Cuando llegamos al foco del incendio entre los cinco no sumábamos ni dos pulmones, cuando creíamos que aquello nos podría, vimos iluminadas por el fuego, las siluetas de los compañeros de la brigada que sabíamos estaba en camino. Entre todos lo sofocamos y, una vez controlado, quedaba repasarlo y extinguirlo definitivamente. Y allí, humeando entre las brasas, entre tocones, raíces y grietas, vi al “abuelo José”. Recuerdo que pensé en voz alta- “Si la bajada ha sido jodida, cagate con la subida”.
Subimos. Y teníais que haber visto al “abuelo José”, empapado en sudor, los ojos vidriosos y el pecho silbando. “Déjeme llevarle la azada hombre”, “Suba a caballito”, “Abuelo le hecho una carrerita”. Y el abuelo sonreía resignado, apretaba los dientes y para arriba. Antes de llegar vomito dos veces.

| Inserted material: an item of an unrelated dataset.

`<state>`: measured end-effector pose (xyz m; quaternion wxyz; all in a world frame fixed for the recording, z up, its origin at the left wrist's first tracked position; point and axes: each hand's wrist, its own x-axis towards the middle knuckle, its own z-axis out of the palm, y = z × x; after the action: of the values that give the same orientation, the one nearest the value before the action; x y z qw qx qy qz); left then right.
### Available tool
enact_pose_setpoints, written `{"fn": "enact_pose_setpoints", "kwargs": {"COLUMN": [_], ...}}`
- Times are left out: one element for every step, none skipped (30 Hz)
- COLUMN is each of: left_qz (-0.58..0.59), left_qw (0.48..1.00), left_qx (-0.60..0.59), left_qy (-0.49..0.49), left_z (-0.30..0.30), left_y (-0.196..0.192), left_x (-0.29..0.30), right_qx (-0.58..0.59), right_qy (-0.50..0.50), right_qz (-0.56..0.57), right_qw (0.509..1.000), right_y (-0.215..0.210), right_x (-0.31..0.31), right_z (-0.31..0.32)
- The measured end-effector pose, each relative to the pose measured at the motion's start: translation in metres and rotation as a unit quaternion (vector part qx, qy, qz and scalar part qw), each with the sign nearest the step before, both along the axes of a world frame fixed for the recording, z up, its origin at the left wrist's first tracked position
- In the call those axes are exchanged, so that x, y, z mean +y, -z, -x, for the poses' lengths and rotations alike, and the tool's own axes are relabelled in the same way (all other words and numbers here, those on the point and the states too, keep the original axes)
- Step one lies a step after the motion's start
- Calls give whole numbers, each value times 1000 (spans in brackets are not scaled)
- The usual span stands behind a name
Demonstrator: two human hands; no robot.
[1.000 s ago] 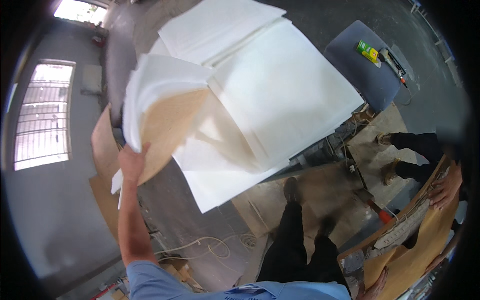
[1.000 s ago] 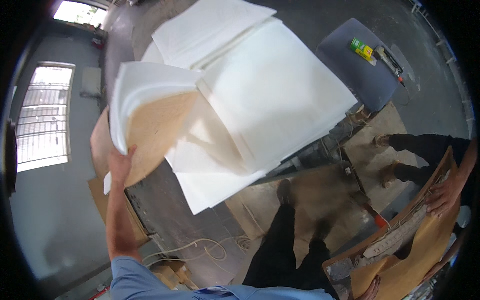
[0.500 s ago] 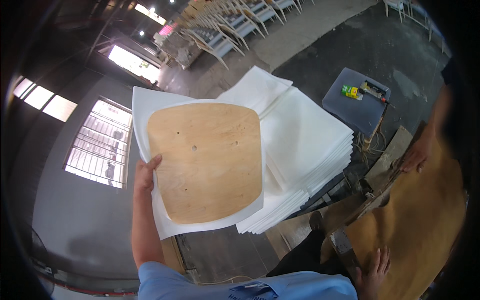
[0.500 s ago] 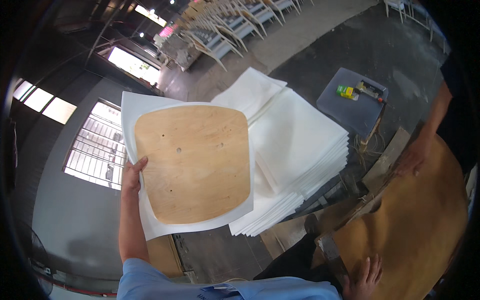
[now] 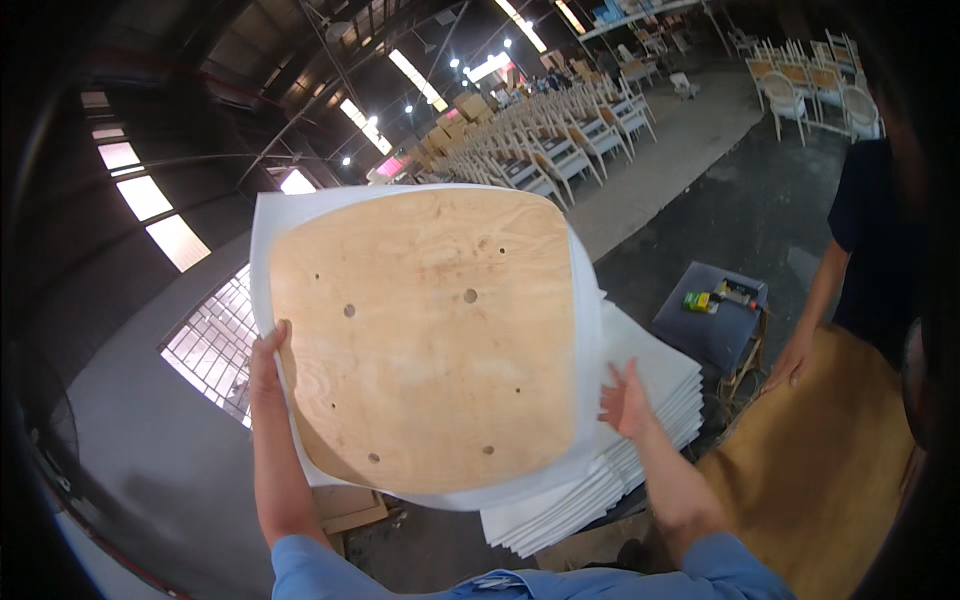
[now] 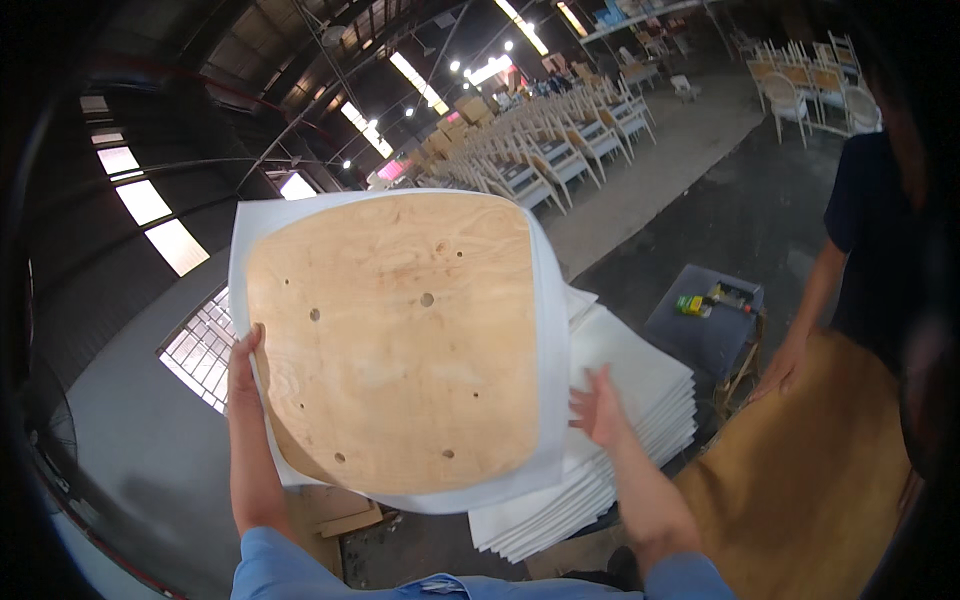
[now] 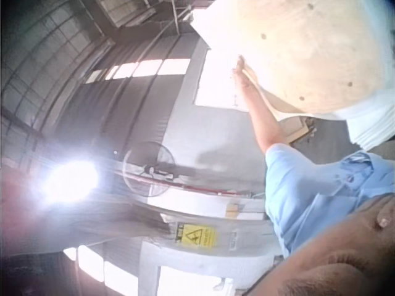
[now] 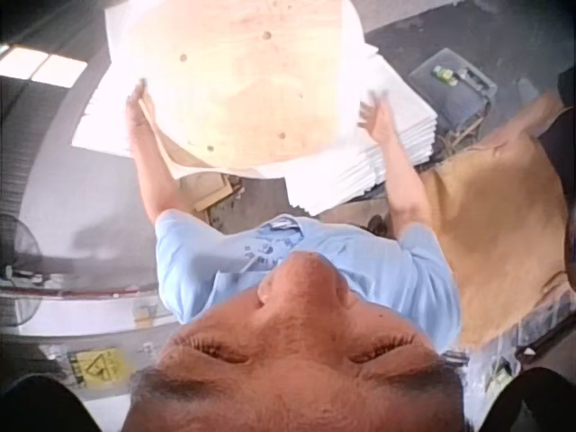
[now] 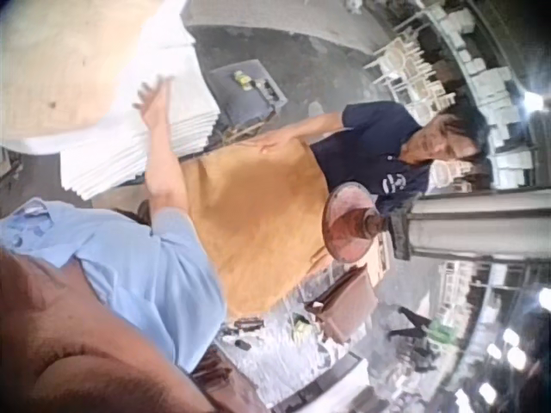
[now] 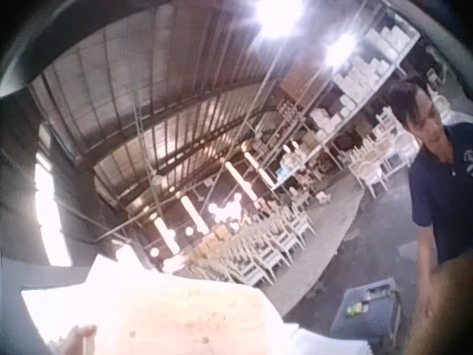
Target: The person staples white fabric to a chair base using a pneumatic staple gun while a coworker assists. They flip the chair, remove the covered seat, and prepare another base with a new fabric layer.
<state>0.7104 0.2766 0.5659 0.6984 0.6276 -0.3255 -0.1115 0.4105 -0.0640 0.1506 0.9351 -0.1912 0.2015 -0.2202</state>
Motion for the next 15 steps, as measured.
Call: {"fn": "enact_pose_setpoints", "kwargs": {"left_qz": [4,13,19,0,-8,-8,29,60,77,91,121,153,154,160,106], "left_qw": [999,997,997,994,992,991,985,975,969,964,964,962,957,952,959], "left_qx": [11,21,21,19,37,63,127,188,212,233,221,213,235,256,257], "left_qy": [-35,-69,-70,-105,-121,-121,-110,-104,-97,-93,-85,-74,-66,-53,-48], "left_z": [-10,-19,-30,-33,-38,-42,-43,-39,-39,-39,-36,-30,-20,-10,0], "left_y": [19,37,51,61,84,119,165,207,234,261,289,317,345,367,381], "left_x": [4,10,23,66,82,80,70,63,78,96,104,105,95,78,69], "right_qx": [-71,-143,-220,-387,-340,-283,-214,-89,-40,5,50,54,64,58,47], "right_qy": [16,31,35,-62,-92,-111,-126,-112,-105,-99,-88,-94,-98,-99,-105], "right_qz": [23,51,65,-33,20,88,157,283,328,368,413,448,490,583,667], "right_qw": [997,988,973,920,936,948,956,948,938,924,905,887,864,804,736], "right_y": [-7,-15,-20,-21,-25,-28,-33,-51,-71,-94,-122,-154,-191,-228,-263], "right_x": [1,2,11,39,36,21,5,0,5,13,16,14,9,4,4], "right_z": [-18,-31,-41,-49,-46,-34,-20,-18,-25,-36,-44,-50,-54,-58,-65]}}
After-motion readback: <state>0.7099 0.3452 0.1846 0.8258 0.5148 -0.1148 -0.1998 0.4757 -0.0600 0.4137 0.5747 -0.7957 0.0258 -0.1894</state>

Cuando nos cambiábamos junto a al pista forestal me ofreció un cigarro, mientras le daba fuego pude observar su rostro surcado de arrugas, reseco y duro, como el cuero viejo. Fumábamos juntos para protegernos del frió viento, se le veía hosco y concentrado. Moreno y mal afeitado, la colilla le colgaba en los labios como si fueran a llevarlo al paredón.
Hoy he podido leer en una circular que me ha hecho llegar un compañero, que en la visita que les hizo el Director General de Interior dijo cosas como esta: “Estamos valorando si los mayores de cincuenta años podrán continuar con nosotros”. Al leer esto he recordado las palabras de algún técnico forestal, del diputado de turno, que aludían a la nula operatividad de nuestros compañeros mayores. A mi quienes me parecen ya no solo poco operativos, sino impresentables son todos esos bocazas sonrientes que llevan años justificando su incompetencia. Pero a lo mejor es que yo compartí un cigarro con “el abuelo José” aquella noche y ellos no.

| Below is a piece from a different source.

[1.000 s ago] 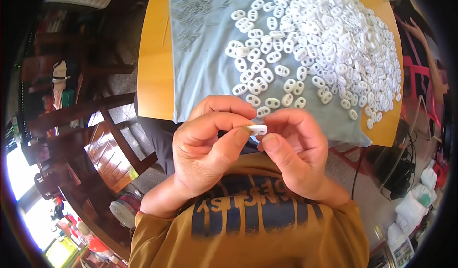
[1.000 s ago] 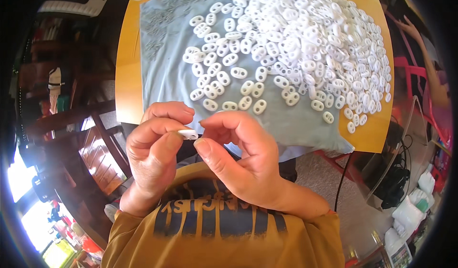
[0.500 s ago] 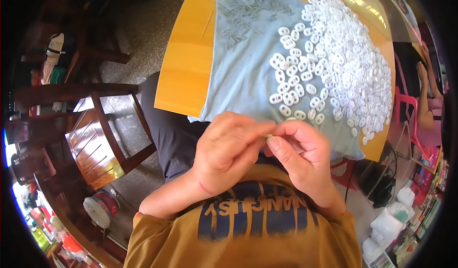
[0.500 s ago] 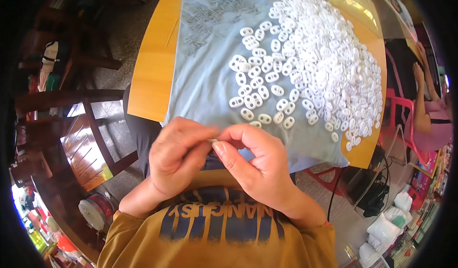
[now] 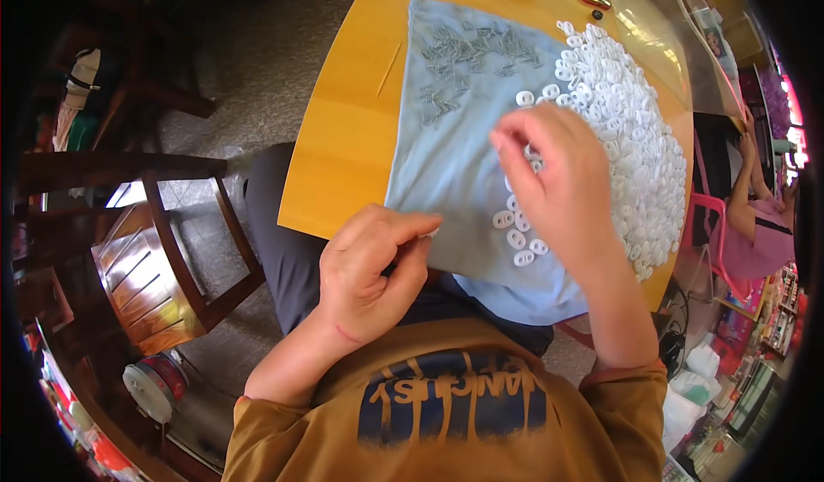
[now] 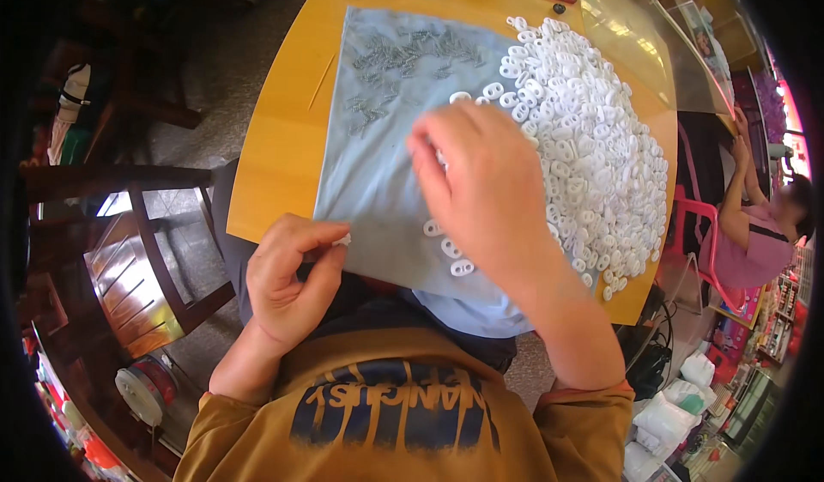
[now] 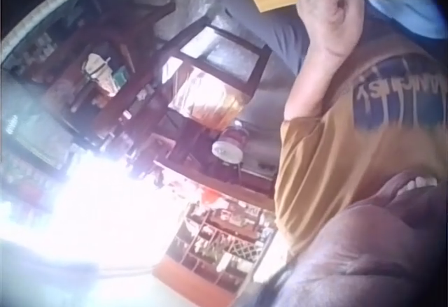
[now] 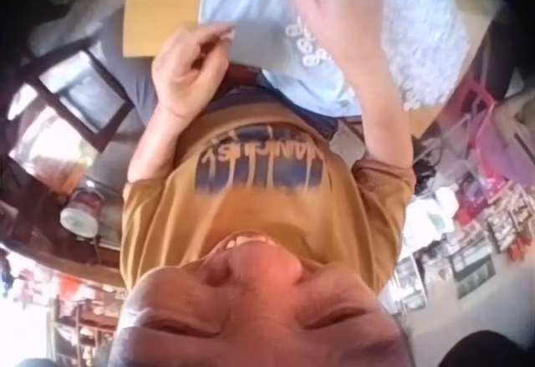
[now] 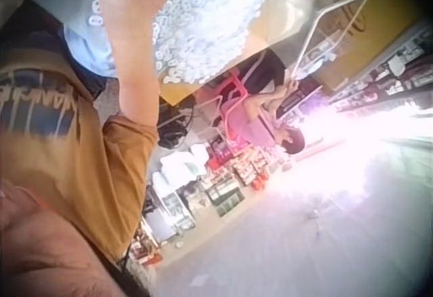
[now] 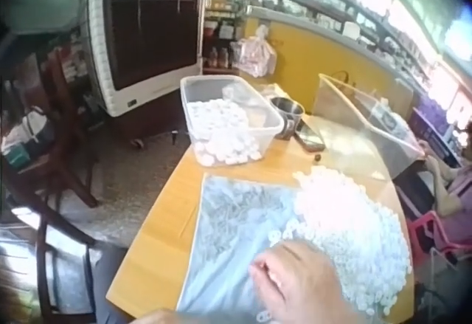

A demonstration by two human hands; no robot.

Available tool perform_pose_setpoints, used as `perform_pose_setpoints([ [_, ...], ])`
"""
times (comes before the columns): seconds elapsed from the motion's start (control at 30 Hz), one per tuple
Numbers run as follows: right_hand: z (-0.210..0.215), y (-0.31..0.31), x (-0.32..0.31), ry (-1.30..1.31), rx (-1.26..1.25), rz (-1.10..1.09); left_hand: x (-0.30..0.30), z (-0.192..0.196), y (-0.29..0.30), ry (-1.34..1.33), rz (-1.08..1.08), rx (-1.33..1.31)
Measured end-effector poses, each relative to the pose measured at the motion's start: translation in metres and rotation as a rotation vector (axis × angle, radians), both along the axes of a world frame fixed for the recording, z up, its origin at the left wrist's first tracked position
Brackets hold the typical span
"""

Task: Assemble small plastic components by manually inserting grey pins into white plastic housings.

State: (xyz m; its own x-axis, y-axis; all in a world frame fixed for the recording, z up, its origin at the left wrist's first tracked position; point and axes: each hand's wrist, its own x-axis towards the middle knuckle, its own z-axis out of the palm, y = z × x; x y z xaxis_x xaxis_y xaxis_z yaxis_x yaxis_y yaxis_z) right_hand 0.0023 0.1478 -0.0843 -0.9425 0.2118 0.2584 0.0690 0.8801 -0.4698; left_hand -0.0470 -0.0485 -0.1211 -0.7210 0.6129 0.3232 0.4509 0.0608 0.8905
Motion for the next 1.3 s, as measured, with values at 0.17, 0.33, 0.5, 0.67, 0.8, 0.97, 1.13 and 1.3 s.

Ahora, cuando me siento a descansar tras un incendio y me fumo un cigarro, recuerdo la mirada perdida en los ojos del “abuelo José” y sonrió a la memoria del abuelo, que me enseño uno de los oficios mas duros, mas ingratos y mas hermosos del mundo. Brigadas Rurales de Emergencia.

2 comentarios

Ardid -

No se trata de que lo hubieran compartido o no, sino de que hubieran sabido mirar. Y sentir.